**About this exercise**
Read the data below line by line and copy each one with "post" in it.

**Stored records**
━━━━━━━━━━━━━━━━

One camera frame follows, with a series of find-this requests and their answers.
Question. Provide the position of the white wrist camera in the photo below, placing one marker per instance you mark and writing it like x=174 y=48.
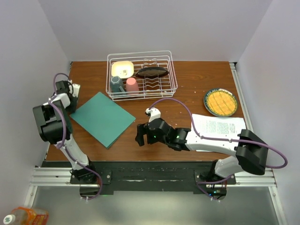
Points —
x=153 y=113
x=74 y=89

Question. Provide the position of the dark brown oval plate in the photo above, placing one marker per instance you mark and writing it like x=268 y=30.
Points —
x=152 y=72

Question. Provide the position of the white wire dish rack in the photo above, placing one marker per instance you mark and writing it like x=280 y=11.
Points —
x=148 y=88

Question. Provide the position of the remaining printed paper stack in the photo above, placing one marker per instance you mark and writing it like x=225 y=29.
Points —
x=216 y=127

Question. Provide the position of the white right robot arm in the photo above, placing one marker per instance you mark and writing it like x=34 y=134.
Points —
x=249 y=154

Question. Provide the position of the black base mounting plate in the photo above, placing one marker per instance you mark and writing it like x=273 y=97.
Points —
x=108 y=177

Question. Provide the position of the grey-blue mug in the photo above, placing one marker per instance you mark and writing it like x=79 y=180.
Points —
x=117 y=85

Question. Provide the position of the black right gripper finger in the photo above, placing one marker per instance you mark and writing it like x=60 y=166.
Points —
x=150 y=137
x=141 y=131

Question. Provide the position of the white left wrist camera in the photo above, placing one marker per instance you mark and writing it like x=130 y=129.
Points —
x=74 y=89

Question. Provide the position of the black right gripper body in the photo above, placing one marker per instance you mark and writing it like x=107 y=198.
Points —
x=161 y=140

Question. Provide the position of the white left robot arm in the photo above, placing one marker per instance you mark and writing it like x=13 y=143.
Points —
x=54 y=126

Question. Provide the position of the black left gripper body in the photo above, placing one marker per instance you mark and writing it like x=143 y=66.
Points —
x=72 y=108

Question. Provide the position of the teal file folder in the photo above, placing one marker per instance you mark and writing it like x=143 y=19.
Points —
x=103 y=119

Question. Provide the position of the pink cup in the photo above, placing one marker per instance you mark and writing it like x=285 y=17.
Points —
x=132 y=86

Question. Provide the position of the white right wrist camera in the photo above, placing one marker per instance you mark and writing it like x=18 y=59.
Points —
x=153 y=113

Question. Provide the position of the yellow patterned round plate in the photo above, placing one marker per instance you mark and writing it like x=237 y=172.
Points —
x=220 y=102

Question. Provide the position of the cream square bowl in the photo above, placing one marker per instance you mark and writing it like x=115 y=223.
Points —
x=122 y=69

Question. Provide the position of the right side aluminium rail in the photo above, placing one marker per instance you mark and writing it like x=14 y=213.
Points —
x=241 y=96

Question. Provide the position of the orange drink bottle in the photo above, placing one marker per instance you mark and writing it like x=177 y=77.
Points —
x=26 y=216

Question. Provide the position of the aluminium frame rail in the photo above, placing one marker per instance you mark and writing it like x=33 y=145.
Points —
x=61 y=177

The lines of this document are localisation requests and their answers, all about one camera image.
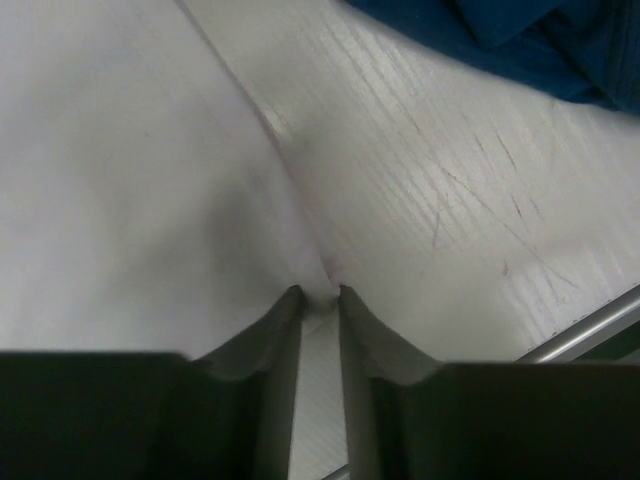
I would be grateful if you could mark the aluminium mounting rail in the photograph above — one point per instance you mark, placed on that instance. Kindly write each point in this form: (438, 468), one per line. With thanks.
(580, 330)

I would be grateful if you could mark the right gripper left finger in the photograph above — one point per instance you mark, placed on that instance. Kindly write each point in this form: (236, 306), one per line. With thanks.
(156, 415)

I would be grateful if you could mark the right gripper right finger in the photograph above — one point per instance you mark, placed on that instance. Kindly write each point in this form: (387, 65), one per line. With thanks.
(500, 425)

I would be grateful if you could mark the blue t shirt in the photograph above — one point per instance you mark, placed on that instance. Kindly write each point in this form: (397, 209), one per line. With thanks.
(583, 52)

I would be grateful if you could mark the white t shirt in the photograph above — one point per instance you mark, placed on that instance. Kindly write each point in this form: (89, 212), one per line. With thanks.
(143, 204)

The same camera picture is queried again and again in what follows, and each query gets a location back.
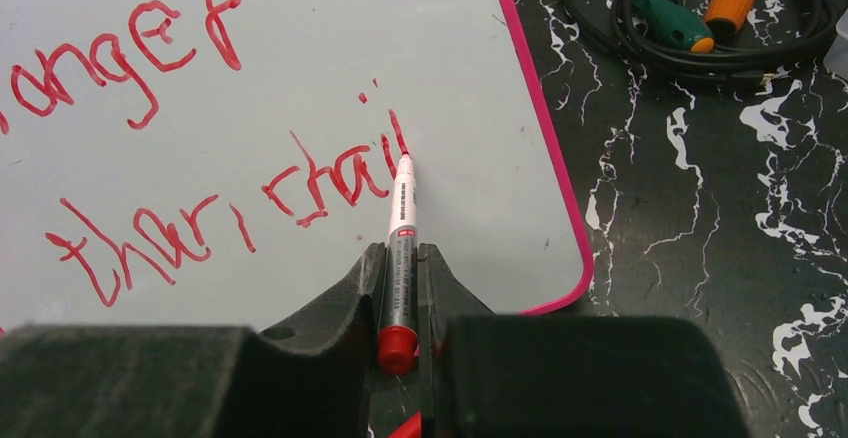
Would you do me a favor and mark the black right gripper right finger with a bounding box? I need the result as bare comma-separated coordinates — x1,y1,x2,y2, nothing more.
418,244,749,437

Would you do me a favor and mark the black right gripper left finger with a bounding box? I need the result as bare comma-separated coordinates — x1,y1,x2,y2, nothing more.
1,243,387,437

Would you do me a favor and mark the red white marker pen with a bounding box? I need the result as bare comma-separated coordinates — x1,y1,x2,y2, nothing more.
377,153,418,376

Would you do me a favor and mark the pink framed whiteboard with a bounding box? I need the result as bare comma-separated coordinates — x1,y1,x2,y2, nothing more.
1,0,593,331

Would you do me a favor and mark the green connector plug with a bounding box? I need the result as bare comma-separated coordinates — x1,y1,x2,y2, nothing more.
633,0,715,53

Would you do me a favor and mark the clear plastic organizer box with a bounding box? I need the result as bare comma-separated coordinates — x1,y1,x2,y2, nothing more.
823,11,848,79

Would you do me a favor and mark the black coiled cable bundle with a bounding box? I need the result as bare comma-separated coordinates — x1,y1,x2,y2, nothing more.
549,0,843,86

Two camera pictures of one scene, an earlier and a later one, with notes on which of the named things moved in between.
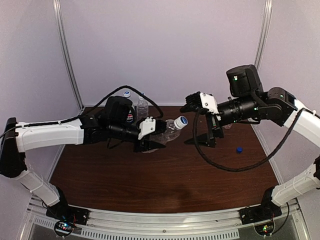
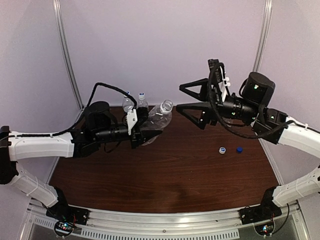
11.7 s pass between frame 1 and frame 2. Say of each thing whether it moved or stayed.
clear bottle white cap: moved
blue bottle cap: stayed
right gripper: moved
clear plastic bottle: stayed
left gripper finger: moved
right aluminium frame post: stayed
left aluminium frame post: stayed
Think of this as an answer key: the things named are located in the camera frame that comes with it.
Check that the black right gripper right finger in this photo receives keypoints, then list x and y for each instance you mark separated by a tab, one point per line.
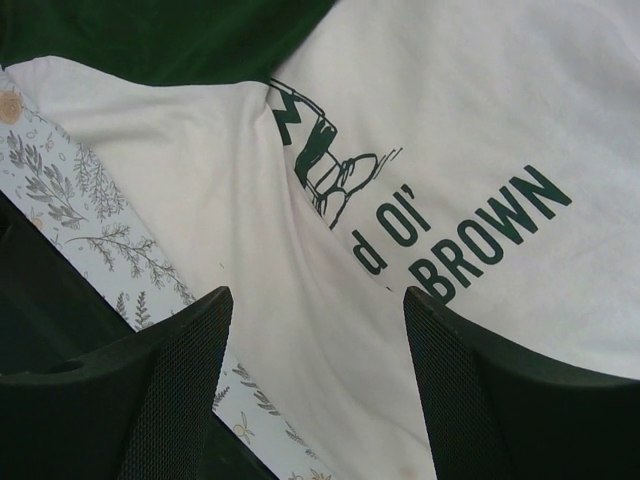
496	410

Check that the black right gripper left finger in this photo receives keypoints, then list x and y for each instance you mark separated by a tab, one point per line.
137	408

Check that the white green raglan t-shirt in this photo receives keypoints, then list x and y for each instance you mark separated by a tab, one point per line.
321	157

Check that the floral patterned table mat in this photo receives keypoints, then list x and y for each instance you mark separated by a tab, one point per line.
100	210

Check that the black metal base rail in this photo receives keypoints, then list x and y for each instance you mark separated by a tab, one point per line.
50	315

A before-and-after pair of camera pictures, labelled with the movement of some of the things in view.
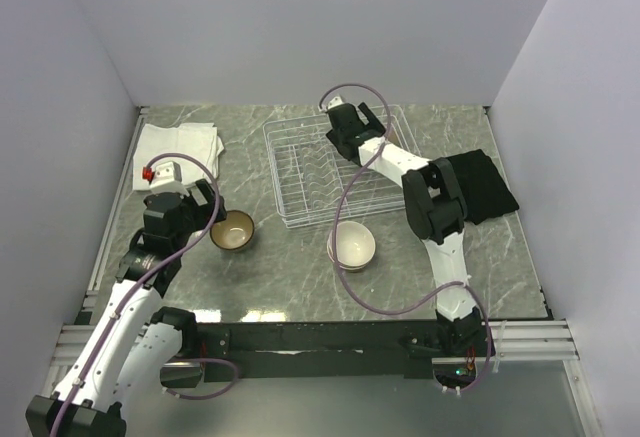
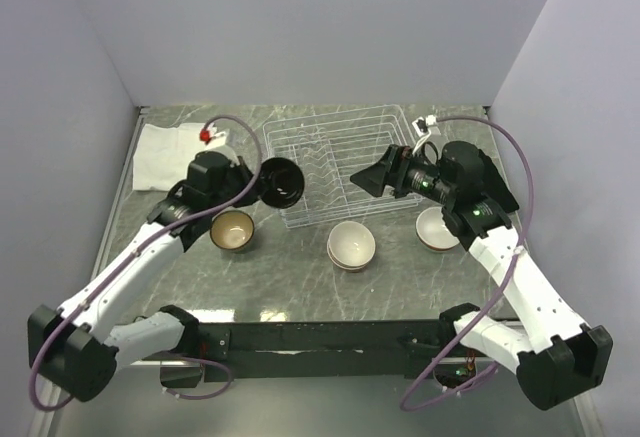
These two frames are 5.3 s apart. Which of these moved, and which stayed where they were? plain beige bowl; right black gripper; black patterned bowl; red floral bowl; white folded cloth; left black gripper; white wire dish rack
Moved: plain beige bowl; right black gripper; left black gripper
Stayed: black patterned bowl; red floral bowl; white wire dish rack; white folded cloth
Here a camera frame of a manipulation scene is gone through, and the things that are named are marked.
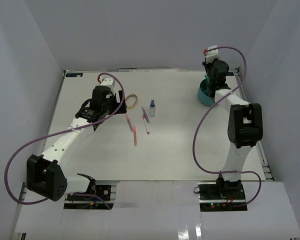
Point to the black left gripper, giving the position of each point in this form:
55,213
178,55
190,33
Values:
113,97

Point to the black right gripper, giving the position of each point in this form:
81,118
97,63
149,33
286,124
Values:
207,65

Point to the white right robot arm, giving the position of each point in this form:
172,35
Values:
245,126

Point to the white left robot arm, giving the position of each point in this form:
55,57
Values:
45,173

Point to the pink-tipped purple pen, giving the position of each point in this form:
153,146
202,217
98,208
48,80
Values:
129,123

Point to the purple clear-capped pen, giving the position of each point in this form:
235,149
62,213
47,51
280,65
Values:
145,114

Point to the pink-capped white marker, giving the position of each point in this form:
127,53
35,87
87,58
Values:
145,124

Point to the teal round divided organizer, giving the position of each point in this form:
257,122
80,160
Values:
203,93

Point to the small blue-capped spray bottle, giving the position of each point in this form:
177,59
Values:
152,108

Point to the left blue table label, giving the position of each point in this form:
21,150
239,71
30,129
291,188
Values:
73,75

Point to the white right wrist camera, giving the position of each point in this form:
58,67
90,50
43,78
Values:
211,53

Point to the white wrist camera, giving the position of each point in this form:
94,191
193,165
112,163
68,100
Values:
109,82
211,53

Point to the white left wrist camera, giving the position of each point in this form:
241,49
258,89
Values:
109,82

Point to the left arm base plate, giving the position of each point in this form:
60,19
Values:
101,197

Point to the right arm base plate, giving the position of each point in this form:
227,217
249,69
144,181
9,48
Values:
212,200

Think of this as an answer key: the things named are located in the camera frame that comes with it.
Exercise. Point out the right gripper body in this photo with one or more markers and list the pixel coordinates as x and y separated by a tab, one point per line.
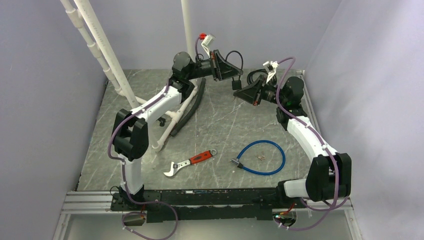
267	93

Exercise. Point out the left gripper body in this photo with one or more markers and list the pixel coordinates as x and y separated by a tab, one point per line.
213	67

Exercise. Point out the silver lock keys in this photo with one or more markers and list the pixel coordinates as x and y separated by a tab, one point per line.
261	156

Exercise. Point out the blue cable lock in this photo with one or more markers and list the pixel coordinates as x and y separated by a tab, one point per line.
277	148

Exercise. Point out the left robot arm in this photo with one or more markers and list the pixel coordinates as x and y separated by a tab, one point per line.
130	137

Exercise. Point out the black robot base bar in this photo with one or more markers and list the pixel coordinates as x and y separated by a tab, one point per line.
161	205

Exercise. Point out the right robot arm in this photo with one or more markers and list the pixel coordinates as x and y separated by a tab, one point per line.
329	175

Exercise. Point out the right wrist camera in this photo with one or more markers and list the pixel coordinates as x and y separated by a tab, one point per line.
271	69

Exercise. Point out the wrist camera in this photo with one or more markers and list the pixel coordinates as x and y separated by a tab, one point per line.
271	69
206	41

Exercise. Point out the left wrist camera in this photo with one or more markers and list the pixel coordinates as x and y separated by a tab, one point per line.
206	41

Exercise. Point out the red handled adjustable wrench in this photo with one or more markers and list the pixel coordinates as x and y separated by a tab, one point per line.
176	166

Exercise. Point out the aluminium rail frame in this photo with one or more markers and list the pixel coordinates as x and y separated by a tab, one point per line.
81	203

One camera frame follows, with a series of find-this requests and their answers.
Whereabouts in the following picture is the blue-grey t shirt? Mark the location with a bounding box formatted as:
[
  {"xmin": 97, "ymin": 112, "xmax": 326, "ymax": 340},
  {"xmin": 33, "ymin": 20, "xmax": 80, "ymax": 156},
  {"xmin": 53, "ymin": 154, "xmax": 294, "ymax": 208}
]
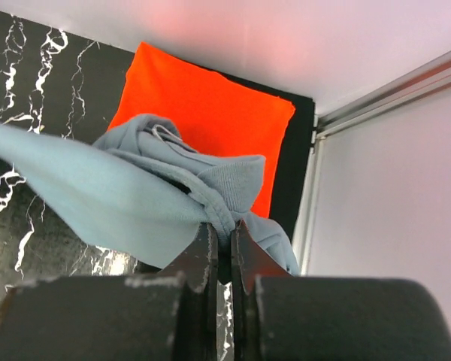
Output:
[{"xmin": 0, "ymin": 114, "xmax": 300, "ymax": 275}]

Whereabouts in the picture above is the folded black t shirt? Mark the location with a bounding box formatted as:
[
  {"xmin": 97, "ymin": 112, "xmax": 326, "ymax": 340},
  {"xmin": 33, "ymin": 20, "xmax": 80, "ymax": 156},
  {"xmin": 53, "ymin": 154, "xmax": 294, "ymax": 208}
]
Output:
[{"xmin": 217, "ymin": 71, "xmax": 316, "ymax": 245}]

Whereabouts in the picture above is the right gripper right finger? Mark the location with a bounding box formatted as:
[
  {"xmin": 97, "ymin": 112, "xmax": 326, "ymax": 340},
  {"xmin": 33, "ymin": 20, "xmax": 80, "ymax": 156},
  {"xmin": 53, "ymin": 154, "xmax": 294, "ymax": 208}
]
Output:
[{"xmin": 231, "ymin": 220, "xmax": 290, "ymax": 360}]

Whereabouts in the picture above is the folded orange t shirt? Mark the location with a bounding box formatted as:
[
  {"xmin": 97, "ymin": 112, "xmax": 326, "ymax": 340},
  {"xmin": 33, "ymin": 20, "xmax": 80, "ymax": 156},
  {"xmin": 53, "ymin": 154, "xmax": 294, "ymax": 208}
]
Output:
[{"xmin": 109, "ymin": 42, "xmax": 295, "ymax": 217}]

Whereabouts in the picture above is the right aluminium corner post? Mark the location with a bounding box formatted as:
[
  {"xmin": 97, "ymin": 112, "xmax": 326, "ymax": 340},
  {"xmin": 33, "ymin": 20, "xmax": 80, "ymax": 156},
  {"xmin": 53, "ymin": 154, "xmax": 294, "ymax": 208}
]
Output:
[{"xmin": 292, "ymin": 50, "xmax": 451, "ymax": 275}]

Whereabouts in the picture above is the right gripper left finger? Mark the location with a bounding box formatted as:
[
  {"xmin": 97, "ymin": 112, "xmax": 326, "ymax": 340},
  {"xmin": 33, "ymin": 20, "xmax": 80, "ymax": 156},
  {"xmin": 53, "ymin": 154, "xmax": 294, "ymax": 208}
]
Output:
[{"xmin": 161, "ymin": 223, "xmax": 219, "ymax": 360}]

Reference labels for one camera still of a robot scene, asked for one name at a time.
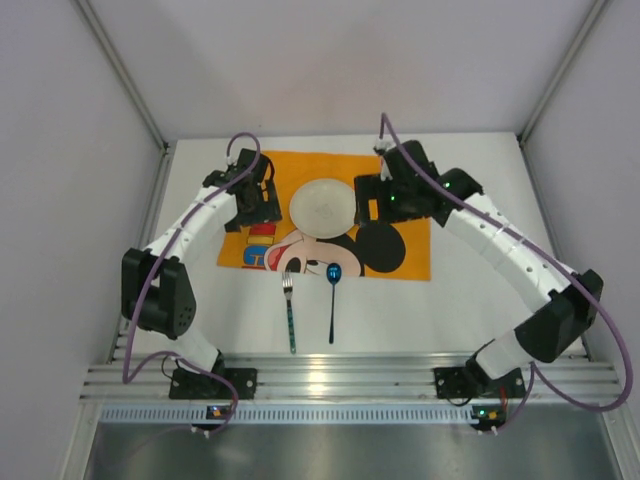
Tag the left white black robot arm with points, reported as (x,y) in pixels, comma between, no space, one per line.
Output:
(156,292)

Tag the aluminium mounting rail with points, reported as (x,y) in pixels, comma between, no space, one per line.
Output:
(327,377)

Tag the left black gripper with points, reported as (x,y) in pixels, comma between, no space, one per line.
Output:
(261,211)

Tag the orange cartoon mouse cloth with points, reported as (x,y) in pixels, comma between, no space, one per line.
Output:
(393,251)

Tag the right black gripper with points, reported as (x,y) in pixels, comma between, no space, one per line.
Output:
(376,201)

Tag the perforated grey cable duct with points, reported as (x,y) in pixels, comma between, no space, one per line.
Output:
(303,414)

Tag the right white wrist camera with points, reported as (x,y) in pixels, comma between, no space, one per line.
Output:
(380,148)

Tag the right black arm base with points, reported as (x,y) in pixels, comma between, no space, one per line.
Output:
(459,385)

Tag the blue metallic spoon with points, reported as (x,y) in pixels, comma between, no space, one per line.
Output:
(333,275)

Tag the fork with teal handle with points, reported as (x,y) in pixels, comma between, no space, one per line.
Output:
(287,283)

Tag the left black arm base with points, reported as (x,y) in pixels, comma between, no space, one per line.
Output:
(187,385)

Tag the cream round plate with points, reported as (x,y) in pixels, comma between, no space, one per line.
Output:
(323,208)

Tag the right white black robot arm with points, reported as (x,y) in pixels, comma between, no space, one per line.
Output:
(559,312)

━━━━━━━━━━━━━━━━

**Finished exercise**
right aluminium frame post: stayed
left aluminium frame post: stayed
Whereabouts in the picture above is the right aluminium corner post? Mark the location with a bounding box formatted as:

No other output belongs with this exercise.